Callaway Corvette Vs Factory 2023 Corvette Z06
The 2023 Corvette Z06 is expected to debut later this year, and it stands to be radically different from any previous-generation Z06 before it. Aside from now utilizing a rear/mid-engined chassis, the C8 Z06 will be powered by a 5.5L DOHC V8 engine that promises to be the most powerful atmospheric eight-cylinder engine ever produced by any automaker, at just over 600 hp and spinning at over 8,000 RPM.
This new engine architecture is currently being tested on the race track through Corvette Racing and the championship-winning C8.R in both IMSA and FIA WEC endurance racing. MC&T was also first to report that the 2023 Corvette Z06 will feature 345-section Michelin Pilot Sport Cup 2 R tires in the rear, along with a center-exit exhaust and radical aerodynamics for the Z07 performance package.
Considering the C8 Z06 isn’t out yet, there’s little chance that Callaway has a prototype of one in the garage, let alone a copy of the DOHC (dual overhead cam) LT6 V8 engine powering it to experiment on. This would mean that whatever Callaway is working on with its own C8 Corvette would have to be based on the 6.2L OHV (overhead valve) LT2, as noted above. This would uniquely separate the Callaway C8 Corvette and its forced induction powertrain from both the naturally aspirated Stingray, as well as the more exotic theme of the new Z06.
Will Callaway Get Access To The Corvette’s Encrypted ECU?
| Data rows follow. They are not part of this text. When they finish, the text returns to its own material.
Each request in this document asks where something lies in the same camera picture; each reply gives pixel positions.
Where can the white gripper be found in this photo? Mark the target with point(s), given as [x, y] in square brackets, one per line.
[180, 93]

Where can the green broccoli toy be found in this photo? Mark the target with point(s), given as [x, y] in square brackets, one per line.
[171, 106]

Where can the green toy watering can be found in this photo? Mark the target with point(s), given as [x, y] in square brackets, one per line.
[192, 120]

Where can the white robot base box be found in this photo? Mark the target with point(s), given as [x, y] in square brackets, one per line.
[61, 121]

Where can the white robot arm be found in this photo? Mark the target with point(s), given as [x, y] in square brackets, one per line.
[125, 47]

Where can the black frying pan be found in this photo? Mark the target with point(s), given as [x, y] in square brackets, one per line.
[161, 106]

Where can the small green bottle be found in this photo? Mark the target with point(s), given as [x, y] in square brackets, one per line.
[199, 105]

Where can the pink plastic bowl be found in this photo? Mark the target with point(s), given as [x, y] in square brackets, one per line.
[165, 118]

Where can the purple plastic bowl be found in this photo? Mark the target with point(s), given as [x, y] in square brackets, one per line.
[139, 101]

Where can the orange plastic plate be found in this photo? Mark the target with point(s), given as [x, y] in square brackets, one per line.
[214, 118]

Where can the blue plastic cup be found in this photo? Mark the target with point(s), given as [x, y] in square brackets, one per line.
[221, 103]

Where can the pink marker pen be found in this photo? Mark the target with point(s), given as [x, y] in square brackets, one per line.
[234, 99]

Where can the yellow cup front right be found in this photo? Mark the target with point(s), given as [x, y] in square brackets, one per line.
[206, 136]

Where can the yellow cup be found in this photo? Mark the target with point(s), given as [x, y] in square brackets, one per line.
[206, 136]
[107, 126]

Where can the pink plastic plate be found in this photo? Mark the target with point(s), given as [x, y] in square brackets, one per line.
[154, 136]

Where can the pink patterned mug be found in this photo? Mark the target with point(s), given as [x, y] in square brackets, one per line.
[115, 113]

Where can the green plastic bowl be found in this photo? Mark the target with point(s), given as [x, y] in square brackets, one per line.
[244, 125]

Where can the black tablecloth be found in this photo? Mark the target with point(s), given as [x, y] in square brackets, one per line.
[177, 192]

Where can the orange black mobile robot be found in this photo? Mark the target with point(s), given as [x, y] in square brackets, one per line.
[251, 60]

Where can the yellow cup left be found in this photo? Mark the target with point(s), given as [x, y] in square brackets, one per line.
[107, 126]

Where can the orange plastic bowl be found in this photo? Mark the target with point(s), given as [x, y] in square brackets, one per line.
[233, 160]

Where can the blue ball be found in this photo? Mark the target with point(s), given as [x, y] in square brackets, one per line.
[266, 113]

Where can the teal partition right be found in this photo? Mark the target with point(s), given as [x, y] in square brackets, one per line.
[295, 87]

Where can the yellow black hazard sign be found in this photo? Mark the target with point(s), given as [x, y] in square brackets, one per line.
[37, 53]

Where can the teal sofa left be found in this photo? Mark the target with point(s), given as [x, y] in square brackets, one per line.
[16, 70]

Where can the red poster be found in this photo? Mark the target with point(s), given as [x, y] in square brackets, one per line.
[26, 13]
Despite high hopes for the Callaway C8 Corvette, a major hurdle stands in the way between here and the finish line: the so-far impenetrable cybersecurity of GM’s Global B electrical architecture, otherwise known as GM VIP. This neural network operates with encrypted engine and transmission control modules, keeping would-be tuners locked out. As such, there is no turn-key C8 Corvette package offered for sale from any of the usual performance shops. There are only a few, barely streetable, builds that operate with multiple work-arounds and piggyback control units that aren’t what we’d describe as refined, or well-packaged. All the while, the ECU and TCU remain under lock and key.
Hope for General Motors to perhaps provide access to the encrypted ECU and TCU of the C8 appear to have been squandered by Corvette chief engineer Tadge Juecther himself, based on what he told us in a recent interview. However, considering GM’s longstanding relationship with Callaway, they just might get the keys to the kingdom.